_Task description_
Using the records below, quote only the span that opens with the line containing "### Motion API" and closes with the line containing "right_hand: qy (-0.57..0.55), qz", exactly and inclusively.

[Data excerpts]
┌──
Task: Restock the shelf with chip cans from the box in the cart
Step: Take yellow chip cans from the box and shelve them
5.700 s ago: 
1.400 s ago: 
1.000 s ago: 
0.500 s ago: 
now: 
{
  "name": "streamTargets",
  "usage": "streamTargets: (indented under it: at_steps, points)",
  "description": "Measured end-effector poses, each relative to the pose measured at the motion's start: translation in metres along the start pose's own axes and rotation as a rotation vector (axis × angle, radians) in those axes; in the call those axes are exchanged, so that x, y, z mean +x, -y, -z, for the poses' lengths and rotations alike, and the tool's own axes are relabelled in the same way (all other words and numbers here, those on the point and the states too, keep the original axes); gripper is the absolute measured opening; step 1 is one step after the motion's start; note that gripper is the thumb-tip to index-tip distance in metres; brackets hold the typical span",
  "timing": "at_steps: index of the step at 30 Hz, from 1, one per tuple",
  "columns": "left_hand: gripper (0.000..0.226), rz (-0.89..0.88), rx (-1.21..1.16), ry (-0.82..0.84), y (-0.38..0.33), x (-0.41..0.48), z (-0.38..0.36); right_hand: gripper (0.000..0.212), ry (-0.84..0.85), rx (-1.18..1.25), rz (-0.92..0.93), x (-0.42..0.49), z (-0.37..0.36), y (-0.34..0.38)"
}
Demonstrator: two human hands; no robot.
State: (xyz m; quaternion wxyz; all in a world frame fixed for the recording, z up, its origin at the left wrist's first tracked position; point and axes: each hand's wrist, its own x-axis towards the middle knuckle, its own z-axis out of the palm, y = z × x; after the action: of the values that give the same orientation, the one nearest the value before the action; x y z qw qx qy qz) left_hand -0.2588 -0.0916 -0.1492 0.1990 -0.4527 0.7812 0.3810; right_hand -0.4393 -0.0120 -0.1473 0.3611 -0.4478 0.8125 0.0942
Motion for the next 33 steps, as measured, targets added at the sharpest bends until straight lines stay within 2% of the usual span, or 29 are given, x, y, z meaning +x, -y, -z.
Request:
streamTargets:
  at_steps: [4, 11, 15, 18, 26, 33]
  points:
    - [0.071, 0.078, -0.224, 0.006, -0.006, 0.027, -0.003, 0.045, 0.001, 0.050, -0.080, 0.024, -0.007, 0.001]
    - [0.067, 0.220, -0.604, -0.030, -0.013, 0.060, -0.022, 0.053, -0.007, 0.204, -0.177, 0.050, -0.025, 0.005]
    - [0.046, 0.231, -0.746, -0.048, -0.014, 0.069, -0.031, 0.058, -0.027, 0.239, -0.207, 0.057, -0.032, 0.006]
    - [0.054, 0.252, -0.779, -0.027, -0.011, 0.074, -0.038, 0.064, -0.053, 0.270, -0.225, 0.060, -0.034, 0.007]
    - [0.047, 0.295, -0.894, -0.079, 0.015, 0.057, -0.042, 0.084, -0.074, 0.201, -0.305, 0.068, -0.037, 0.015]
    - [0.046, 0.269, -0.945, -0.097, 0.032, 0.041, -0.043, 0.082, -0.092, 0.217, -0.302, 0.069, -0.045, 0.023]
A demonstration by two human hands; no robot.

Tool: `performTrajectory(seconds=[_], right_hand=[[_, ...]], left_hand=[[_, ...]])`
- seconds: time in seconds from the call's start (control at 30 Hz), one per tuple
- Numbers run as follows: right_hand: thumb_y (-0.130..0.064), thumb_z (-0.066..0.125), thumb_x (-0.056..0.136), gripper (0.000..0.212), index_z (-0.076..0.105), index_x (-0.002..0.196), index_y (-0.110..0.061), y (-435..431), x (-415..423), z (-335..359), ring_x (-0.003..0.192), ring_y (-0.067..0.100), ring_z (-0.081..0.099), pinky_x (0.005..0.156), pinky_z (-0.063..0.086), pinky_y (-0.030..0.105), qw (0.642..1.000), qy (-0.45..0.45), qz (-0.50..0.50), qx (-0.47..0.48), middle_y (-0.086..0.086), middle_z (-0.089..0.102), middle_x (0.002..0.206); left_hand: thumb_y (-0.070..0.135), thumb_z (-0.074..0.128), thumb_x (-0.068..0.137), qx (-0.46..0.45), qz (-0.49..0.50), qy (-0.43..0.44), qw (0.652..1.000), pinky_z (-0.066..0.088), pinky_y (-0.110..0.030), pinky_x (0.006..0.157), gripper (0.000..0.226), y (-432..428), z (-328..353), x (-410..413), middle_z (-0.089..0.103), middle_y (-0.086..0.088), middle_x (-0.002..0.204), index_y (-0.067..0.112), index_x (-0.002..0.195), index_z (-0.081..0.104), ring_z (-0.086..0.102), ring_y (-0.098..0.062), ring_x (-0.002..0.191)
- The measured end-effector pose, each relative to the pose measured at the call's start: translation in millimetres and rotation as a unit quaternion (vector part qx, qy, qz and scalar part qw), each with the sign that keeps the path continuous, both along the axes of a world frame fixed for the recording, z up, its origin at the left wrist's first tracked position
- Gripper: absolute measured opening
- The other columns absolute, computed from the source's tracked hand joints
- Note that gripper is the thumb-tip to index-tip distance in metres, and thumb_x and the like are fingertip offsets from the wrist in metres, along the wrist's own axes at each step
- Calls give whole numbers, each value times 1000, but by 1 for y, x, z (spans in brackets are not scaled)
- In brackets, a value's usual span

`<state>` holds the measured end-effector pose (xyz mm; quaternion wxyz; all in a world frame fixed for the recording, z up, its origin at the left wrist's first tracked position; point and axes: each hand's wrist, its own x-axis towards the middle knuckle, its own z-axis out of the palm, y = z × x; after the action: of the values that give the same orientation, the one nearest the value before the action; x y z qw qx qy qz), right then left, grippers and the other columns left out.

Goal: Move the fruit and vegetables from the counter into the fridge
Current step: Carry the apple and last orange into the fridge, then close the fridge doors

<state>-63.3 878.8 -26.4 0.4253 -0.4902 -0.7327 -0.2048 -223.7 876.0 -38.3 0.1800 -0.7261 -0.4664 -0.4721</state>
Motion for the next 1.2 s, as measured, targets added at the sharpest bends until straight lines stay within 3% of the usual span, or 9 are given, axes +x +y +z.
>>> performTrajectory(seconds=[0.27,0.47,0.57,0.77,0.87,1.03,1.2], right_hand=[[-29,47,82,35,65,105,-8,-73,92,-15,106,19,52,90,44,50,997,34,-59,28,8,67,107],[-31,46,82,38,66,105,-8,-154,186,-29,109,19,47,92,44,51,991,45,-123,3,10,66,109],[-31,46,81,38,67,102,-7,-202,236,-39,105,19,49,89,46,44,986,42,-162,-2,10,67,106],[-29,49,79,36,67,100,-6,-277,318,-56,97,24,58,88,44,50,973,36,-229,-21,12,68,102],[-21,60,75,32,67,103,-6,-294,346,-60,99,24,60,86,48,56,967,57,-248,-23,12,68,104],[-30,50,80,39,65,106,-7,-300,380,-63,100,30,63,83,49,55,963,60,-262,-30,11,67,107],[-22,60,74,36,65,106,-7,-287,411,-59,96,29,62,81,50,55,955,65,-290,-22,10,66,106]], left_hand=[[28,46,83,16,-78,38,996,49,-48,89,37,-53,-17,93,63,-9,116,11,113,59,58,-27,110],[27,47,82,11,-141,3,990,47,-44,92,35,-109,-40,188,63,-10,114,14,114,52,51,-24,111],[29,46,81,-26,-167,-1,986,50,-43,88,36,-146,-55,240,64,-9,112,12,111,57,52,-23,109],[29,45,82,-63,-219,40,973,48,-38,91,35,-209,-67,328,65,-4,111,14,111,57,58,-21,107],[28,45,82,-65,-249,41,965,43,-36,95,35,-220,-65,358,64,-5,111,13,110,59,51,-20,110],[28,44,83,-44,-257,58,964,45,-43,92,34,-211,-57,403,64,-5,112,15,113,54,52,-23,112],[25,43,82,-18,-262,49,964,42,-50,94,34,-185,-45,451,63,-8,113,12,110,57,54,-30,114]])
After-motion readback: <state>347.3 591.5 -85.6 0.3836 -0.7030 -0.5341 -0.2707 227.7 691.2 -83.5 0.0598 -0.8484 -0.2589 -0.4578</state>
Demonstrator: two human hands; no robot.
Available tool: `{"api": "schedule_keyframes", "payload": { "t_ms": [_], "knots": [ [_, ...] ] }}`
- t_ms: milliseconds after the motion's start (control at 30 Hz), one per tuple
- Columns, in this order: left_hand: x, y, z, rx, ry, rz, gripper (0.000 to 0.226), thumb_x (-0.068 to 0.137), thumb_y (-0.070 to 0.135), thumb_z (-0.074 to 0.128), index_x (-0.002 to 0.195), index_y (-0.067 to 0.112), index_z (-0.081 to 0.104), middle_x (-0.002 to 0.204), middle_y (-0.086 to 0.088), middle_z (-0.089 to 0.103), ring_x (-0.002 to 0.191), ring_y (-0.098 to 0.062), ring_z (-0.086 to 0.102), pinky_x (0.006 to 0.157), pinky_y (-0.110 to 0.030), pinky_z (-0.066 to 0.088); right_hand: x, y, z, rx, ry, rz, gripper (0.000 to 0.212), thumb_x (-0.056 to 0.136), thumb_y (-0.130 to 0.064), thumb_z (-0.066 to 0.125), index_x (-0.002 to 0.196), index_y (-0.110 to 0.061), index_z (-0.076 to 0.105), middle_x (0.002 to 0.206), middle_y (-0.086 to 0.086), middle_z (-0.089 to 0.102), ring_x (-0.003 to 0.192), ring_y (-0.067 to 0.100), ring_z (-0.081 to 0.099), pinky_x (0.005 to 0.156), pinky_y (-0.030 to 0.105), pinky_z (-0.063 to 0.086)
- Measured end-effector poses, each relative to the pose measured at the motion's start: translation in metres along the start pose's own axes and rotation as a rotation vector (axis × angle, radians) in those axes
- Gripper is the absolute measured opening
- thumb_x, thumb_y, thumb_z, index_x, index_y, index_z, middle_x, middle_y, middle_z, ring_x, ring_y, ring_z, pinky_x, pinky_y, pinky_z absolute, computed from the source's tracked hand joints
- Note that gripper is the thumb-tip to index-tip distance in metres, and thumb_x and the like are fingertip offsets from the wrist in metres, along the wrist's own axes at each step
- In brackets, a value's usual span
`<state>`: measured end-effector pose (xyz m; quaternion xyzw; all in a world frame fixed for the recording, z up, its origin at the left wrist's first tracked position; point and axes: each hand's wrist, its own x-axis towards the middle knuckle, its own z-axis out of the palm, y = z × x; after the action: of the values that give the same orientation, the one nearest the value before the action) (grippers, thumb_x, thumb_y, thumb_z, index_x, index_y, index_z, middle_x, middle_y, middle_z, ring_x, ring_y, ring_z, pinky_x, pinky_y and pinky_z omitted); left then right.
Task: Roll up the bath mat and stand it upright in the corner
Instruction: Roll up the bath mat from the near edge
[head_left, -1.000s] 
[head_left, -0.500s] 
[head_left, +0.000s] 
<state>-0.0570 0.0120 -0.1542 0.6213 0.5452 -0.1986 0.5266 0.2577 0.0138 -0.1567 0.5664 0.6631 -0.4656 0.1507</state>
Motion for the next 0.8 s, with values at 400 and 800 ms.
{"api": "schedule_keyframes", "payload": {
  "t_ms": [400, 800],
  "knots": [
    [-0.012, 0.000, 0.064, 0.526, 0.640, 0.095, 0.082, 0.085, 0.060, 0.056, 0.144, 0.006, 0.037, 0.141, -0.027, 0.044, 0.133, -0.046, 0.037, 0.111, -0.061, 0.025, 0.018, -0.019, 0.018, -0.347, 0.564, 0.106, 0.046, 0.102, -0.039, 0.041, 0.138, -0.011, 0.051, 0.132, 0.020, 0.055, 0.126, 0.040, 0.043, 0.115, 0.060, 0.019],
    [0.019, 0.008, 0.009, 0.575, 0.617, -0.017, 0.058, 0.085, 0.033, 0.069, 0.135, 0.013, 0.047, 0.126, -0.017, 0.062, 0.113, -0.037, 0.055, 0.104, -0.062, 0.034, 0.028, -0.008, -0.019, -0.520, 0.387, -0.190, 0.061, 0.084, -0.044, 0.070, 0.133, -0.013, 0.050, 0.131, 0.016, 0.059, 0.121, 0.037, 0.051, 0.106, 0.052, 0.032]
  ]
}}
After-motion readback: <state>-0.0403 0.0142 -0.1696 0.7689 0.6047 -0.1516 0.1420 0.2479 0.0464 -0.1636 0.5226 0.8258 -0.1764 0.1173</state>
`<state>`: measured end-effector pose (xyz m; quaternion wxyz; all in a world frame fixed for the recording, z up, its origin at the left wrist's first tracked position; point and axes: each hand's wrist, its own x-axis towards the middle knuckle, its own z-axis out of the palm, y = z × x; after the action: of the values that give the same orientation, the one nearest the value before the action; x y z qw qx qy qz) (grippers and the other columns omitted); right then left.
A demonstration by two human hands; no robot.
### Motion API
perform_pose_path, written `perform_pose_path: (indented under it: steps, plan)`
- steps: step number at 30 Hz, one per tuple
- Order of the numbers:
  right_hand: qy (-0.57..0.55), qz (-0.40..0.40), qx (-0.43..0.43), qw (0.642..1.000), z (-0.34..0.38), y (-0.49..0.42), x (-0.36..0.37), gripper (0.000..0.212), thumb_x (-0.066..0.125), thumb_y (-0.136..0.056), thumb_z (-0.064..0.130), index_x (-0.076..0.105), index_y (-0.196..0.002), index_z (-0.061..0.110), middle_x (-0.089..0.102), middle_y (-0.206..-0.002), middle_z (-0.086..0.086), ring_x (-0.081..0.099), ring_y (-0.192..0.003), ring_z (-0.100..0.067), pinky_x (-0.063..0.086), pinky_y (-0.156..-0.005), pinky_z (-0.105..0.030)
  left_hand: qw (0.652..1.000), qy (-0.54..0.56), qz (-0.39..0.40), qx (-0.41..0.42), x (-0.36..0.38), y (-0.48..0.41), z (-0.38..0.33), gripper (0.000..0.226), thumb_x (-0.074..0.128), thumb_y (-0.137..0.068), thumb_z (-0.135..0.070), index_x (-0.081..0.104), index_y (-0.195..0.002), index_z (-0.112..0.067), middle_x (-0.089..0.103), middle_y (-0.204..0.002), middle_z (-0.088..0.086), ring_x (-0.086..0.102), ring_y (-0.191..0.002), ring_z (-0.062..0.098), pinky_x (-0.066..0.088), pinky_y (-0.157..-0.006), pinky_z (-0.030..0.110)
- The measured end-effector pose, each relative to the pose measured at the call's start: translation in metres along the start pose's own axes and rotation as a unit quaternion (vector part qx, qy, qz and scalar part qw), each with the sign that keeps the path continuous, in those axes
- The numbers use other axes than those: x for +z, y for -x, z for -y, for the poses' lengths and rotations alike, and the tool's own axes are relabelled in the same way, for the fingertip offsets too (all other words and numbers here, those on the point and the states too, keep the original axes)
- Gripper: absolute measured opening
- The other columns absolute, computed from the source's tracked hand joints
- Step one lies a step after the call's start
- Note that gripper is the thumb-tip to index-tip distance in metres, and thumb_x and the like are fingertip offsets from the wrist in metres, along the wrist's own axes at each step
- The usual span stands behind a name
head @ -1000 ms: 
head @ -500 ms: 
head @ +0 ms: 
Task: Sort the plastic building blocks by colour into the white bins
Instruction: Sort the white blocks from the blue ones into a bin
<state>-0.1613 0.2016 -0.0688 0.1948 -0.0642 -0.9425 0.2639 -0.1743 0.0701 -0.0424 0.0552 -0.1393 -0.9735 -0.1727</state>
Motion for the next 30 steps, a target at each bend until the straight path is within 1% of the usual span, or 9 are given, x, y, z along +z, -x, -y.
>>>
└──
_Task result_
### Motion API
perform_pose_path, written `perform_pose_path: (indented under it: steps, plan)`
- steps: step number at 30 Hz, one per tuple
- Order of the numbers:
  right_hand: qy (-0.57..0.55), qz (-0.40..0.40), qx (-0.43..0.43), qw (0.642..1.000), z (-0.34..0.38), y (-0.49..0.42), x (-0.36..0.37), gripper (0.000..0.212), thumb_x (-0.066..0.125), thumb_y (-0.136..0.056), thumb_z (-0.064..0.130), index_x (-0.076..0.105), index_y (-0.196..0.002), index_z (-0.061..0.110), middle_x (-0.089..0.102), middle_y (-0.206..-0.002), middle_z (-0.086..0.086), ring_x (-0.081..0.099), ring_y (-0.192..0.003), ring_z (-0.100..0.067), pinky_x (-0.063..0.086), pinky_y (-0.156..-0.005), pinky_z (-0.105..0.030)

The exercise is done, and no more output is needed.